• **Directions**
In the listing that follows, count every line holding the word "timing" and give only the count.

◇ ◇ ◇ ◇

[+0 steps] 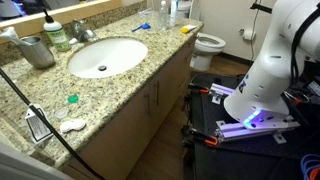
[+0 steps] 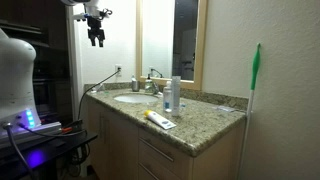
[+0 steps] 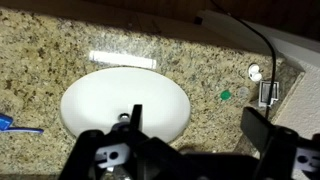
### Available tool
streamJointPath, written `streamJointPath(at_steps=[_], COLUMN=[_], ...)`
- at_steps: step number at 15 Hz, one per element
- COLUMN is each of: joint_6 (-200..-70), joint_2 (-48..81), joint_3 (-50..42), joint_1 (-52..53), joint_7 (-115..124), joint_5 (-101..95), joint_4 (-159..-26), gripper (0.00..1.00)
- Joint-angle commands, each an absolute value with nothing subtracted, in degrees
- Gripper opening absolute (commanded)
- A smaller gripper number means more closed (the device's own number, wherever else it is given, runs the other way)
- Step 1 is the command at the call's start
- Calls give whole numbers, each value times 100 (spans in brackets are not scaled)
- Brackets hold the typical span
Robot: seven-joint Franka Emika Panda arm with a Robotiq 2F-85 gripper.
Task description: Put the blue thing on the left side of the sink
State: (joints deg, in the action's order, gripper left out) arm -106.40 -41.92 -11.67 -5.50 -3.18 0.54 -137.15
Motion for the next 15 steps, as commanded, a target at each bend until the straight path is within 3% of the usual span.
streamJointPath(at_steps=[1,2,7,8,12,15], joint_6=[-10629,-10854,-12154,-11856,-12077,-13857], joint_2=[-4175,-3803,-2920,-3458,-3239,-2144], joint_3=[-1105,-1735,-2721,-2291,-2176,-2062], joint_1=[-638,-890,-1419,-1459,-1581,-1621], joint_7=[-368,-778,-560,-490,-500,346], joint_5=[107,-21,413,249,73,152], joint_4=[-13703,-13535,-13394,-13661,-13707,-13547], gripper=[100,100,100,100,100,100])
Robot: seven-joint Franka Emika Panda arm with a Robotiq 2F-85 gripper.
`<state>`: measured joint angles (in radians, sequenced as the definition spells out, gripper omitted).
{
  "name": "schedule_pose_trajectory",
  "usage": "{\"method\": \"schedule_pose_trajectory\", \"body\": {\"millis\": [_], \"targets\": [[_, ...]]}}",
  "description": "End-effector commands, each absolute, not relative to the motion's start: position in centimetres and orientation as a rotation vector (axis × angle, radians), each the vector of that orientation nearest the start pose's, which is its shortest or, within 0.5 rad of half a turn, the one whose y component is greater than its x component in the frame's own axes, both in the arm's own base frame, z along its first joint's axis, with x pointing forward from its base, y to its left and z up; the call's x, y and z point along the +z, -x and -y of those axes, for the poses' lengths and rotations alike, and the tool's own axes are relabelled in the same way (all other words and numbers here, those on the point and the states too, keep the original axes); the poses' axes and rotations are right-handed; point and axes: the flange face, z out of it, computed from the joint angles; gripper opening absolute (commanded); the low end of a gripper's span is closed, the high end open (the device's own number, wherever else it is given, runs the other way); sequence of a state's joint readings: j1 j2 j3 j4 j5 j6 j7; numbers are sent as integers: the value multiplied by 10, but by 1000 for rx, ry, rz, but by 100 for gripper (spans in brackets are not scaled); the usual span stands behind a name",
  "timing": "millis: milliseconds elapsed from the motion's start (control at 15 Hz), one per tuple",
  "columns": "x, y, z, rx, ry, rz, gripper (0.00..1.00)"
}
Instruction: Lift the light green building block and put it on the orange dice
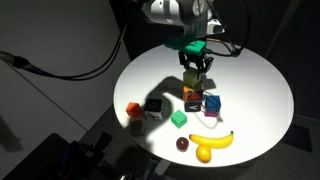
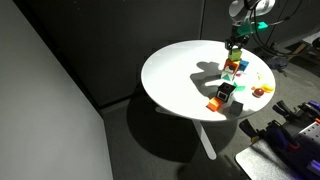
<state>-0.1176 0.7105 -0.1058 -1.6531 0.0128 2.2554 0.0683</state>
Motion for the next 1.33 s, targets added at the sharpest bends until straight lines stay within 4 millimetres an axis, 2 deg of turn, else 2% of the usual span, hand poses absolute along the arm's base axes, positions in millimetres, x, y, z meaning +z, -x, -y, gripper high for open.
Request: {"method": "schedule_pose_trajectory", "body": {"millis": [0,267,333,400,467,533,667,800,1267], "targets": [[195,-665,147,156,3141,-421,29],[193,-665,148,157,3141,-422,29],[193,-665,148,159,3140,-423,33],[192,-664,149,161,3140,-425,64],[192,-664,149,161,3140,-425,78],[192,-664,149,161,3140,-426,80],[192,-664,150,161,3139,-424,96],[193,-663,151,161,3139,-420,100],[208,-663,149,132,3107,-387,100]]}}
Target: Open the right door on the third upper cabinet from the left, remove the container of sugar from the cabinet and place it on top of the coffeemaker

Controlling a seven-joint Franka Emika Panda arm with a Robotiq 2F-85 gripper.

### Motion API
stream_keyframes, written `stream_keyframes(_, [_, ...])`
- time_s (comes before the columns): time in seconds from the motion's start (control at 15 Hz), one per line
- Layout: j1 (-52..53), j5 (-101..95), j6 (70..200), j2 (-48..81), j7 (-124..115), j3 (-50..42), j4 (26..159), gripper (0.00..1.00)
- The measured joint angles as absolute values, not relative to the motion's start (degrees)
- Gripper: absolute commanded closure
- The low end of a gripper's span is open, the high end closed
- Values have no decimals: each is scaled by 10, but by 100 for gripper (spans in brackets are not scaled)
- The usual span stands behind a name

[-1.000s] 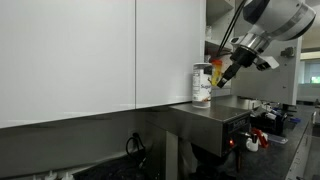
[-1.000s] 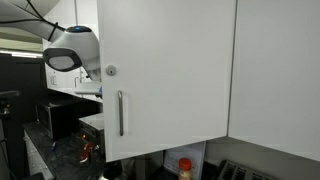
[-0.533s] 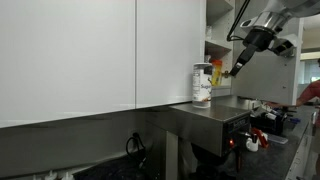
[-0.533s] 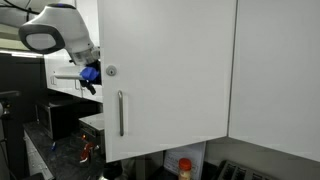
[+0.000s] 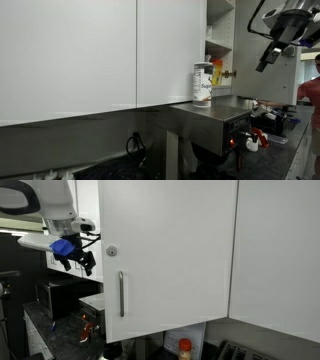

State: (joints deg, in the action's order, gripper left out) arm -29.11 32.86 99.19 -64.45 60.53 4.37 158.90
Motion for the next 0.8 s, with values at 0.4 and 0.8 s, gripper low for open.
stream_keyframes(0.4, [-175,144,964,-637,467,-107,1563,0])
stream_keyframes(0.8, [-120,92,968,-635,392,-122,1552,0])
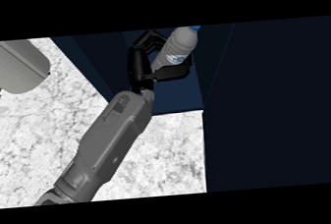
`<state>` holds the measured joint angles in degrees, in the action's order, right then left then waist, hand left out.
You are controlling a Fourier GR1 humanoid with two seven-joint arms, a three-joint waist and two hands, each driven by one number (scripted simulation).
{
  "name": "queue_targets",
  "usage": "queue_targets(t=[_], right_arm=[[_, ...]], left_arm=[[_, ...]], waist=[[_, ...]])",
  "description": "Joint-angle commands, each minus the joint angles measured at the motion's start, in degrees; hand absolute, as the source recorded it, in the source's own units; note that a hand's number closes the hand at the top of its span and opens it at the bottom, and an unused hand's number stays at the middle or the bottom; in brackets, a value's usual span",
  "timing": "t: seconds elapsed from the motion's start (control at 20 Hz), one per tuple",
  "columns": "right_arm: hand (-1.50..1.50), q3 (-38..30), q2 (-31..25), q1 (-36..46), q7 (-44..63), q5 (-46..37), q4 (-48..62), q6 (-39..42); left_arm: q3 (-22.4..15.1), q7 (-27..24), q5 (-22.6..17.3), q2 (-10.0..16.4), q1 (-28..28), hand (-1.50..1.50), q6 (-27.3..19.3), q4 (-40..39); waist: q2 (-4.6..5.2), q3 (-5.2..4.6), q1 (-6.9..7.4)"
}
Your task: Pick up the bottled water, place it into the cabinet and close the cabinet
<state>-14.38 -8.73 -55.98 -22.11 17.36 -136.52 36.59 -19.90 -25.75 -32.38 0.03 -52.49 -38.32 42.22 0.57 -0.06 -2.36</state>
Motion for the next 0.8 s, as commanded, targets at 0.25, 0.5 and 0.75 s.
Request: queue_targets(t=[0.25,0.5,0.75], right_arm=[[-1.5,3.3,1.5,1.1,5.6,3.9,-6.6,-2.1],[-1.5,0.7,0.2,1.8,3.3,5.8,-3.6,-0.5],[-1.5,1.2,-0.2,3.4,4.3,5.6,-3.5,-1.0]], left_arm=[[-1.0,-3.1,3.2,0.0,-8.6,1.5,-0.4,-16.0],[0.9,-7.2,5.4,0.0,-9.5,-1.5,1.8,-23.3],[1.3,-2.5,5.3,0.0,-16.4,-1.5,0.7,-28.1]], waist=[[0.35,-0.01,-0.7],[0.5,0.0,-0.9],[0.67,0.02,-1.63]])
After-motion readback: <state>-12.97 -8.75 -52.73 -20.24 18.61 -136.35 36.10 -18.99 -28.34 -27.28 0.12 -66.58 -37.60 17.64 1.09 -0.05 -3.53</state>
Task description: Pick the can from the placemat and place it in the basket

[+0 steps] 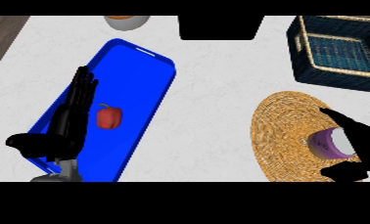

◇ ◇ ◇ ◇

• **Solution for this problem**
2